### THE DATA ###
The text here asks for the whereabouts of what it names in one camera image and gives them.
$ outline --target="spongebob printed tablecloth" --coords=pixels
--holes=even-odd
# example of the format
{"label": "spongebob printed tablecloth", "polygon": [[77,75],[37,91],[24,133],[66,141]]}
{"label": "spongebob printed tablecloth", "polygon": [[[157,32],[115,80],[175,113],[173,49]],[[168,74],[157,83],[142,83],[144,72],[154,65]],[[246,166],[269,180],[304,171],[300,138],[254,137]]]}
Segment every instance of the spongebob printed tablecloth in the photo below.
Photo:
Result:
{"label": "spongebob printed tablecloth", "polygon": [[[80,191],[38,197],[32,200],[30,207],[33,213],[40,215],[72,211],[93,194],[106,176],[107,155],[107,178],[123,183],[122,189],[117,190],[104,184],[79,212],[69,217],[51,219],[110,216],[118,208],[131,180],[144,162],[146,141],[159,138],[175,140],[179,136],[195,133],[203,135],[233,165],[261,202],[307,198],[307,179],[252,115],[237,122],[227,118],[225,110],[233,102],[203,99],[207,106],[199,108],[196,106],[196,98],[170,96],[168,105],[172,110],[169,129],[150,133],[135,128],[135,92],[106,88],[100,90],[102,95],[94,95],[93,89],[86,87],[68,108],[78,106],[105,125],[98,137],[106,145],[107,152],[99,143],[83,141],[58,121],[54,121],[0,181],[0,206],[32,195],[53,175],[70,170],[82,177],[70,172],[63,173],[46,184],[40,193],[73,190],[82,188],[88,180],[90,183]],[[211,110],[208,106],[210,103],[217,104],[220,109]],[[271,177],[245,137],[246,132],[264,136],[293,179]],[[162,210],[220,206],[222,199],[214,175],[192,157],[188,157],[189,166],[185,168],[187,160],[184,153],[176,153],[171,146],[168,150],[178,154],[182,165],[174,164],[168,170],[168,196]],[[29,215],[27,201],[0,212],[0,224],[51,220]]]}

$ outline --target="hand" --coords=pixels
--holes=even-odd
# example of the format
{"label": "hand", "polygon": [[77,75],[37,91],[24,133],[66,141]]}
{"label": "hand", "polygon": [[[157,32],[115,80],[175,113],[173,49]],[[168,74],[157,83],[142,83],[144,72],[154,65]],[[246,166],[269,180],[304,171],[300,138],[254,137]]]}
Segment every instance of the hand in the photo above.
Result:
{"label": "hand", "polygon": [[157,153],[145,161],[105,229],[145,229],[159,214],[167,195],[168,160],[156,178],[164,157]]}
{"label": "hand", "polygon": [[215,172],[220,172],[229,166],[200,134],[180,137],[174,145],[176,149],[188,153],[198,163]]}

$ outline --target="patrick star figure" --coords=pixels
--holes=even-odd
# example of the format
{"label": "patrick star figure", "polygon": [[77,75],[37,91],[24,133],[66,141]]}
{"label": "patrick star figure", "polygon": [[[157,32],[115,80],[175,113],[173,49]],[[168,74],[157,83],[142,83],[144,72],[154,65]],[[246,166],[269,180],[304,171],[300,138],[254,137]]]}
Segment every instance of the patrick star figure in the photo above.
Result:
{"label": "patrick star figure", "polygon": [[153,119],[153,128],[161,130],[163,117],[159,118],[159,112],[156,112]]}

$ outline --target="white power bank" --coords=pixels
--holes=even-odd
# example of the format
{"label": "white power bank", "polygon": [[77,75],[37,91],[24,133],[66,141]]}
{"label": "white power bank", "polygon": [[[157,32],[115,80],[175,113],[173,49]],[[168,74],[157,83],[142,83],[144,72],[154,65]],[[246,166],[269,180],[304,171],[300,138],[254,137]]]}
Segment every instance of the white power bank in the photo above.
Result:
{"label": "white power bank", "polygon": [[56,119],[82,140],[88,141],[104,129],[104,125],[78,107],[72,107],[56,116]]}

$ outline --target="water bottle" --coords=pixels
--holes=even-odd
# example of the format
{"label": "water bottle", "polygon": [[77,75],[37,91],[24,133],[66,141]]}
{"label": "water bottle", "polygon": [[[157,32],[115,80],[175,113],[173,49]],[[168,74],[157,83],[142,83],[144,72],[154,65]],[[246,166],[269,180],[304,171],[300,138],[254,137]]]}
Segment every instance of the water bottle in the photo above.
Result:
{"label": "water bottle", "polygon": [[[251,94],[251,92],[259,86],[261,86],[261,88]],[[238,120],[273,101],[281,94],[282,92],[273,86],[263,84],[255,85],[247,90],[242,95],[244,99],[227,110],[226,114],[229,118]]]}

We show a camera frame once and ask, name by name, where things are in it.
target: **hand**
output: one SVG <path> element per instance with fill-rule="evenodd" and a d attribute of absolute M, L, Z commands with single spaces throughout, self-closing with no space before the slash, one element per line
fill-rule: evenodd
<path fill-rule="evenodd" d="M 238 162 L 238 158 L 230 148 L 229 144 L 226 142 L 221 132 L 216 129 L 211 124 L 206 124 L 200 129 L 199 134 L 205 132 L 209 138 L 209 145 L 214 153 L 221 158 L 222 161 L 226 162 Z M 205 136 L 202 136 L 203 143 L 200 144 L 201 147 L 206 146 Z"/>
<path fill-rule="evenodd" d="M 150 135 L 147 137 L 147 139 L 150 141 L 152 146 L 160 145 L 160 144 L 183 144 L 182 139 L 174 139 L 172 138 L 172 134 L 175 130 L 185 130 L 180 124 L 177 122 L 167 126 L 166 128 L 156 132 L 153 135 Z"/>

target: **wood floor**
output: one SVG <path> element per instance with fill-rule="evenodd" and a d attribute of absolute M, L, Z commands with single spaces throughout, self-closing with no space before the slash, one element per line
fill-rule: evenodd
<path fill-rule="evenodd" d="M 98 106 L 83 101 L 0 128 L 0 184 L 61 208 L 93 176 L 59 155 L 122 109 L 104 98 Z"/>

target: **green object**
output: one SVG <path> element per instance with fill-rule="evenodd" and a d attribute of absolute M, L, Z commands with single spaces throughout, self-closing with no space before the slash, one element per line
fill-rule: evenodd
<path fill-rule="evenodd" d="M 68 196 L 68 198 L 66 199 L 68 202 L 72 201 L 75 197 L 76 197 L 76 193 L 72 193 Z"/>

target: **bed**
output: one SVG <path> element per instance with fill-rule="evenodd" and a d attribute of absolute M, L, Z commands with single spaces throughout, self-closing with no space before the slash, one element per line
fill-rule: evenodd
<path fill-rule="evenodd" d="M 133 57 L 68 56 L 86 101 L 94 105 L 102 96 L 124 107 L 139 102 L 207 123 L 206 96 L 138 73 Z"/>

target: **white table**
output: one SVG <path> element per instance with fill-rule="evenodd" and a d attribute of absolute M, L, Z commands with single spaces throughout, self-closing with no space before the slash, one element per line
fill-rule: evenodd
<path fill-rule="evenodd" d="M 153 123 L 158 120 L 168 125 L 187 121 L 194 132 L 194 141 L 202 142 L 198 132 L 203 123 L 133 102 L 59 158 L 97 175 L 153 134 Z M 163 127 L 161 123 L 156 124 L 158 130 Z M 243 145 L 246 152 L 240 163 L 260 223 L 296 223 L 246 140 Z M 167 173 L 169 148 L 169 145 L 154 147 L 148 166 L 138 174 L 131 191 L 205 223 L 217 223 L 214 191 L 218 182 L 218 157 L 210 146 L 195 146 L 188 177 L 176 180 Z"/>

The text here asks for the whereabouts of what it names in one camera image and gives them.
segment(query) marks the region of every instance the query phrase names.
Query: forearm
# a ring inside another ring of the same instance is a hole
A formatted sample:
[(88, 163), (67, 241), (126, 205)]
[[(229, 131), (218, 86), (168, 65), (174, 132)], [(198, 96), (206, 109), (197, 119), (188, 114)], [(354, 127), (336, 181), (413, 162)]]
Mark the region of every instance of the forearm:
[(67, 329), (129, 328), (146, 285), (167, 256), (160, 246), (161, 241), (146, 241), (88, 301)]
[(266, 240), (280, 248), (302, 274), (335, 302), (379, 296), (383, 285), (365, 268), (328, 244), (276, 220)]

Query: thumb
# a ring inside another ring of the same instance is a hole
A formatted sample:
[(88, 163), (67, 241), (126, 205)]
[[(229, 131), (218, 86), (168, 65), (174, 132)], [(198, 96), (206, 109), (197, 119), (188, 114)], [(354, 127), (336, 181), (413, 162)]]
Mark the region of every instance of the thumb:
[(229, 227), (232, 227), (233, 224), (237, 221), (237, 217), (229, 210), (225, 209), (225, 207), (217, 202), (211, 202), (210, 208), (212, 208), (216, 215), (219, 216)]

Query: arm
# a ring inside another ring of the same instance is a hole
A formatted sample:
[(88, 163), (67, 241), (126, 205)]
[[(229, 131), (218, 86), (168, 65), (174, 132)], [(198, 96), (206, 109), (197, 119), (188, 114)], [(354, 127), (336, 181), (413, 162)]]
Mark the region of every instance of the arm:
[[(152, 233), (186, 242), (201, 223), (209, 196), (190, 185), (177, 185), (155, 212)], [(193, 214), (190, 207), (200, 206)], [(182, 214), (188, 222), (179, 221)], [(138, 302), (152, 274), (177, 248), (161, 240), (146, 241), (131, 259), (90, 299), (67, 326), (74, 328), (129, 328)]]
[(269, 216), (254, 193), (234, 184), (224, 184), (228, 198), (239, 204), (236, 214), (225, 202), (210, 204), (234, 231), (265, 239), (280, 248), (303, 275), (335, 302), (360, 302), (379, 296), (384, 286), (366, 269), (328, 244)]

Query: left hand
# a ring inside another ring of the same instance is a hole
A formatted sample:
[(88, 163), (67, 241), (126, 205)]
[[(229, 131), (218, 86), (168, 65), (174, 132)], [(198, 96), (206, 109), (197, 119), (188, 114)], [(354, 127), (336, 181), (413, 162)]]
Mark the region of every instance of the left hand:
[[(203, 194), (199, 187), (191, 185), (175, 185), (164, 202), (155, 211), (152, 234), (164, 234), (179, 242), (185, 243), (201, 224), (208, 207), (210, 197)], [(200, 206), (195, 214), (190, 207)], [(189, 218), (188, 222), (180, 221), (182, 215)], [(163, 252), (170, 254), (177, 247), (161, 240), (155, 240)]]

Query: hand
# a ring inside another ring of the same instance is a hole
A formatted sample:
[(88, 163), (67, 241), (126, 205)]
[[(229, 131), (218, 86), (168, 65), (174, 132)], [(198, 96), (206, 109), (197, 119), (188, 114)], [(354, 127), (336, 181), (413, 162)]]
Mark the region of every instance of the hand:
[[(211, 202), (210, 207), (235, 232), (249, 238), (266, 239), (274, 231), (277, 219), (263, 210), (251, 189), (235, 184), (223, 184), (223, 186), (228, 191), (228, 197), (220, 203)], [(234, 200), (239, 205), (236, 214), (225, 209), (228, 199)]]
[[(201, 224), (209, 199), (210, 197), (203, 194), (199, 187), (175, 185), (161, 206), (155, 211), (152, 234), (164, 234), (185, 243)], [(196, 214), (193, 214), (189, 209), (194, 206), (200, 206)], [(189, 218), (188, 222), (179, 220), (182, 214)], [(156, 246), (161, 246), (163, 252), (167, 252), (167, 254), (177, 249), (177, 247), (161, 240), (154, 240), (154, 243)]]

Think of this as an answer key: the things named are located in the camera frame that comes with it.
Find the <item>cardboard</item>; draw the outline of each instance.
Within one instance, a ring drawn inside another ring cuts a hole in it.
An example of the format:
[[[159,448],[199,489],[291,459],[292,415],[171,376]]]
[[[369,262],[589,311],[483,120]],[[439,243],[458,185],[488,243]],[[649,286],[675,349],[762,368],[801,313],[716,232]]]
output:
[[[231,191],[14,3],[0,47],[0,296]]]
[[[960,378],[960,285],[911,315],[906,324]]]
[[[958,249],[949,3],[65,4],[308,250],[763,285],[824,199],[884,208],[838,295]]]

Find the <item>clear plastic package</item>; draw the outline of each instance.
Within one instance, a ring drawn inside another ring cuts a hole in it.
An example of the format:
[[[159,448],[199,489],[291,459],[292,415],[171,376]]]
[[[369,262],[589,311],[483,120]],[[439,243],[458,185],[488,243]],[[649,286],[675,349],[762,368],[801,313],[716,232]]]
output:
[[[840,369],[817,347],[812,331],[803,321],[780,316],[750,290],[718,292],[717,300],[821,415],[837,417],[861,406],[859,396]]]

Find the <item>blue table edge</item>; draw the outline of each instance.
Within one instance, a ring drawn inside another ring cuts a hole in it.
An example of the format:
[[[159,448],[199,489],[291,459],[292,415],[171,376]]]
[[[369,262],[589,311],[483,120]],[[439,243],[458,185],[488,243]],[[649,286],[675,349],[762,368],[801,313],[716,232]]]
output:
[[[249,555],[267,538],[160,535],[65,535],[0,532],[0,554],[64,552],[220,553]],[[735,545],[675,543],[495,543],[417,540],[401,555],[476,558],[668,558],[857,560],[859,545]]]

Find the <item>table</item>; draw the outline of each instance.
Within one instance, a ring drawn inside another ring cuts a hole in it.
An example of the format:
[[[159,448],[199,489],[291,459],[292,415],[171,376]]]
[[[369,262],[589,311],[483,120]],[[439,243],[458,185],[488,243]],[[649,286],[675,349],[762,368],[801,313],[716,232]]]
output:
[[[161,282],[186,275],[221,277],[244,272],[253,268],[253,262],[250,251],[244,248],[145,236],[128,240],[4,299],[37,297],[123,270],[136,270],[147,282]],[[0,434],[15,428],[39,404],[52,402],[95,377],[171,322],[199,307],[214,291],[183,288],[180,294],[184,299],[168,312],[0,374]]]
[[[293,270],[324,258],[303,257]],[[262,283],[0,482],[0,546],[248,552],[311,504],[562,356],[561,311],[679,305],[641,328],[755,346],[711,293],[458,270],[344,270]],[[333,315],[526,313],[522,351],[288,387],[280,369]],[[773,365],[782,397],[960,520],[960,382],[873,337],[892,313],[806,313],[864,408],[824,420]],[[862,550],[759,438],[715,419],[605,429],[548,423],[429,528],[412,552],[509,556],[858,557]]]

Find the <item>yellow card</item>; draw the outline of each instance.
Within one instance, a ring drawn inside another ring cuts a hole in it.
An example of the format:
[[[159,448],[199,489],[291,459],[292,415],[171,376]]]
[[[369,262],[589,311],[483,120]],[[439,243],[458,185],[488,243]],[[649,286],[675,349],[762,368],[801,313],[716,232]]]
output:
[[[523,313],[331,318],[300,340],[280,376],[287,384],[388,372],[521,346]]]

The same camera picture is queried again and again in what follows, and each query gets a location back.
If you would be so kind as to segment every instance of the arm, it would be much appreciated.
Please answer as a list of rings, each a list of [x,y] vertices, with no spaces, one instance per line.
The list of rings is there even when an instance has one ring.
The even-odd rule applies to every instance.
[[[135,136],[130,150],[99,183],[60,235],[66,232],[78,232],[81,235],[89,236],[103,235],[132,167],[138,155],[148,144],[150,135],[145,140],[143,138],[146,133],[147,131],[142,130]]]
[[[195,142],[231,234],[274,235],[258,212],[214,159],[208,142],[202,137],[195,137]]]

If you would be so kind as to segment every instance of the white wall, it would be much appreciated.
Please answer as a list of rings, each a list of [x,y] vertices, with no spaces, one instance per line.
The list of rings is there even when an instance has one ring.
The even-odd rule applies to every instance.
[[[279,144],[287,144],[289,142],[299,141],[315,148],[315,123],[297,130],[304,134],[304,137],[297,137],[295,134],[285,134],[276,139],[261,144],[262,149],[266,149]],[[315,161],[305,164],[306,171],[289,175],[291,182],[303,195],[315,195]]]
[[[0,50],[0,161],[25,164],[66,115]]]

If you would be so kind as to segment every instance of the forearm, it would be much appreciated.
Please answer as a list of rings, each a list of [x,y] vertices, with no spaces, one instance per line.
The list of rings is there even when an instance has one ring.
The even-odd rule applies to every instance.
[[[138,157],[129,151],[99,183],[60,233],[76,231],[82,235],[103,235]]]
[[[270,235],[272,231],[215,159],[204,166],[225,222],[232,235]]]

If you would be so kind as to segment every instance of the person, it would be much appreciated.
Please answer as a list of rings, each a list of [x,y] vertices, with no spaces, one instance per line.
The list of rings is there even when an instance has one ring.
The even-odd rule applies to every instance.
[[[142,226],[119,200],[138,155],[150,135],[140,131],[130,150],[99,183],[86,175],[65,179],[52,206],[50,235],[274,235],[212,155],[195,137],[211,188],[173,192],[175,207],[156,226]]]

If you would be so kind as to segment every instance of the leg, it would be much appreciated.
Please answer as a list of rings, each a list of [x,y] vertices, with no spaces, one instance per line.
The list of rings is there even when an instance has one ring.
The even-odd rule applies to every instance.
###
PROBLEM TO SOLVE:
Each line from the first line of the entries up to and including the line containing "Segment every instance of the hand" should be transcribed exactly, with all other lines left out.

OUTPUT BELOW:
The text here asks for the whereabouts of what it names in one camera image and gives them.
$ outline --target="spongebob printed tablecloth" --coords=pixels
--holes=even-odd
# example of the format
{"label": "spongebob printed tablecloth", "polygon": [[77,75],[37,91],[24,133],[66,141]]}
{"label": "spongebob printed tablecloth", "polygon": [[[157,32],[115,80],[175,113],[173,49]],[[168,74],[157,83],[142,83],[144,72],[154,65]],[[246,166],[269,180],[304,171],[300,138],[254,137]]]}
Segment every instance of the spongebob printed tablecloth in the photo below.
Photo:
Result:
{"label": "spongebob printed tablecloth", "polygon": [[[80,191],[38,197],[32,200],[30,207],[33,213],[40,215],[72,211],[93,194],[106,176],[107,155],[107,178],[123,183],[122,189],[117,190],[104,184],[79,212],[69,217],[51,219],[110,216],[118,208],[131,180],[144,162],[146,141],[159,138],[175,140],[179,136],[195,133],[203,135],[233,165],[261,202],[307,198],[307,179],[252,115],[237,122],[227,118],[225,110],[233,102],[203,99],[207,106],[199,108],[196,106],[196,98],[170,96],[168,105],[172,110],[169,129],[150,133],[135,128],[135,92],[106,88],[100,90],[102,95],[94,95],[93,89],[86,87],[68,108],[78,106],[105,125],[98,137],[106,145],[107,152],[99,143],[83,141],[58,121],[54,121],[0,181],[0,206],[32,195],[53,175],[70,170],[82,177],[70,172],[63,173],[46,184],[40,193],[73,190],[82,188],[88,180],[90,183]],[[211,110],[208,106],[210,103],[217,104],[220,109]],[[271,177],[245,137],[246,132],[264,136],[293,179]],[[162,210],[220,206],[222,199],[214,175],[192,157],[188,157],[189,166],[185,168],[187,160],[184,153],[176,153],[171,146],[168,150],[178,154],[182,165],[174,164],[168,170],[168,196]],[[29,215],[27,201],[0,212],[0,224],[51,220]]]}

$ outline --target="hand" --coords=pixels
--holes=even-odd
# example of the format
{"label": "hand", "polygon": [[77,75],[37,91],[24,133],[66,141]]}
{"label": "hand", "polygon": [[[157,32],[115,80],[175,113],[173,49]],[[168,74],[157,83],[142,83],[144,72],[154,65]],[[246,166],[269,180],[304,171],[300,138],[254,137]]]}
Segment every instance of the hand in the photo above.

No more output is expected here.